The other factor was in his choice of his Vice-President. In an attempt to fob-off the claims by his critics, and haunted by the image of a religious bigot, Buhari went so far as choosing a real Christian Pastor to balance out the CPC ticket as a practical way of reassuring Nigerian Christians about his religious toleration.
Bakare might have brought in quite a few supporters from the Pentecostal fringe, it is not certain what impact his choice had on the more orthodox and traditional faithful who may frankly have been whingeing in the cloisters of their Cathedrals. There was in the entire construct of imagery retailed by anti-Buhari campaigners a constant resorting to Buhari’s military past as a dictator and a brutal enforcer of the power of his dictatorship.

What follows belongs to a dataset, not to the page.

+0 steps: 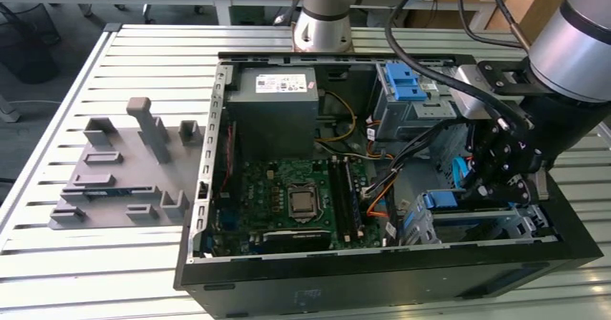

His attempts to present himself in alternative and truer light as a democrat; a tested campaigner and a true patriot, could not displace this image constantly retailed by his opponents, as an intolerant, though extremely disciplined, hard- worn soldier nor could it displace the severity of his mien in many political eyes. As we know, Buhari is like Cassius, “of a lean and hungry look…he thinks too much… such men are dangerous.” The Image of the Roman General and senator and defender of the Republic who led the plot against Caesar is the image of Buhari in the public imagination.
If he is Cassius, his late compadre, Tunde Idiagbon, became his Brutus – honourable, driven to his action far more by nobler purpose in the public mind. For Buhari, at any rate, the allusion to Cassius may not be too far- fetched. Like Cassius, Buhari is an intellectual soldier-statesman, driven to the honorable and principled defence of the Republic. True Nigerians cannot hold that against him, for indeed, the NPN government which he displaced was a corrupt oligarchy. Buhari’s political ambition is none-the-less haunted by a mood in the country that sees a need to move away from the past.
Many perceive the General as part of that past.
But, it is important to pay due honour to Buhari. Last week when he wept publicly for Nigeria, he reminded me of another remarkable and passionate man, the late Governor Sam Mbakwe of Imo State, who wept publicly too for the neglect of his people.
He was called the “weeping governor.” Buhari is now our “weeping president” and there is honour in that. If the votes finally tally against him, Nigerians should raise a 21-gun salute to an honourable and passionate man; a great patriot.